● **Task description**
Lines below that include the word "trace" should each be copied.

BEGIN Provided records

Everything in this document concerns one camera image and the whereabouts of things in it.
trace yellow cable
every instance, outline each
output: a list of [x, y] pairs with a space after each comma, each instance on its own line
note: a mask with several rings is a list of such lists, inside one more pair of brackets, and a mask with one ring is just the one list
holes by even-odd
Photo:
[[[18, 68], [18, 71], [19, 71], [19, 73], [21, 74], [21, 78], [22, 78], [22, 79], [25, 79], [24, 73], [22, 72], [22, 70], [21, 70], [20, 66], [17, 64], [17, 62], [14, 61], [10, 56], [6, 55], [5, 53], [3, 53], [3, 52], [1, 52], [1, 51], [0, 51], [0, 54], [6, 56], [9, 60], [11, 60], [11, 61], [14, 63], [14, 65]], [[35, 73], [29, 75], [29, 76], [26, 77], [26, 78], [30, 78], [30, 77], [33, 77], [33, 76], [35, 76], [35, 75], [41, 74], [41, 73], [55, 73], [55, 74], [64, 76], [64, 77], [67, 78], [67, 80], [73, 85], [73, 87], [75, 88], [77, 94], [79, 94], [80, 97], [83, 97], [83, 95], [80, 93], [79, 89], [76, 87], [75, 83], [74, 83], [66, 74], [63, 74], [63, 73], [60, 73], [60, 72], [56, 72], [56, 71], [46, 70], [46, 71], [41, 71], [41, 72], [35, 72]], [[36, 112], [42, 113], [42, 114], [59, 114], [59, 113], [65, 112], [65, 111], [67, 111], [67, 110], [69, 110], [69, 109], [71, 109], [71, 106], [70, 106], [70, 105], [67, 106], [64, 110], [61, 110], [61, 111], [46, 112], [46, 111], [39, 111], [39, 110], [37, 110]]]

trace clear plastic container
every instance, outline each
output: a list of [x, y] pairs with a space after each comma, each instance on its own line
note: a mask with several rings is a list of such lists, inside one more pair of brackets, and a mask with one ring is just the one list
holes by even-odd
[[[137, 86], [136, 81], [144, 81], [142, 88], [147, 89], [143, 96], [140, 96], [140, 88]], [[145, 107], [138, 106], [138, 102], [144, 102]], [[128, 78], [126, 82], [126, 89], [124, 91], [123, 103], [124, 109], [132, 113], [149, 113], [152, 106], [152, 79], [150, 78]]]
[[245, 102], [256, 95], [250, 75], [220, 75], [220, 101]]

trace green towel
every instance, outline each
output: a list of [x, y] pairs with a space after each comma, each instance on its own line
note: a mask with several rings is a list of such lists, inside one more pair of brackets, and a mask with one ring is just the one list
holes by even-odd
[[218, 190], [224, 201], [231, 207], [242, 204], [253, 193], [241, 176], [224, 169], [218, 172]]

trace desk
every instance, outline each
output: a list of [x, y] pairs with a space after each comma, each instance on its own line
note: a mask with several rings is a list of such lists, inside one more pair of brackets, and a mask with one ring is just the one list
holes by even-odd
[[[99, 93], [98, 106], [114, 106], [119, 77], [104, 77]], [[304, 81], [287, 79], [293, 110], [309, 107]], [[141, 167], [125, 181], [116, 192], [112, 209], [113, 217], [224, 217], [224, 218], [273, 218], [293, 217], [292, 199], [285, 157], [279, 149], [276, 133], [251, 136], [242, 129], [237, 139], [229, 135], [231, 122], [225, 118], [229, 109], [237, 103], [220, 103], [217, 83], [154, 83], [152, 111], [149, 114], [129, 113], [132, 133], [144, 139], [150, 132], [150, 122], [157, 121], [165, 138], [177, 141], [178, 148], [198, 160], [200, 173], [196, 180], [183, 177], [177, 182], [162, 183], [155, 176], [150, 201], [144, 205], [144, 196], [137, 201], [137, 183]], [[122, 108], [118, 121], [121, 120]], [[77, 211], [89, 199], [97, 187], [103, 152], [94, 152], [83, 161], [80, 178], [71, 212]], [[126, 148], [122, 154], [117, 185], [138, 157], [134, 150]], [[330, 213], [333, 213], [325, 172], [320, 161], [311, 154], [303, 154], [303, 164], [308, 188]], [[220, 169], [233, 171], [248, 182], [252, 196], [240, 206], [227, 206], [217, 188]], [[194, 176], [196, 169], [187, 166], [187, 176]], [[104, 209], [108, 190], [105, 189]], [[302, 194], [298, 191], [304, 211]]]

END Provided records

● **Solution for this task**
trace yellow cable
trace clear plastic container
trace green towel
trace desk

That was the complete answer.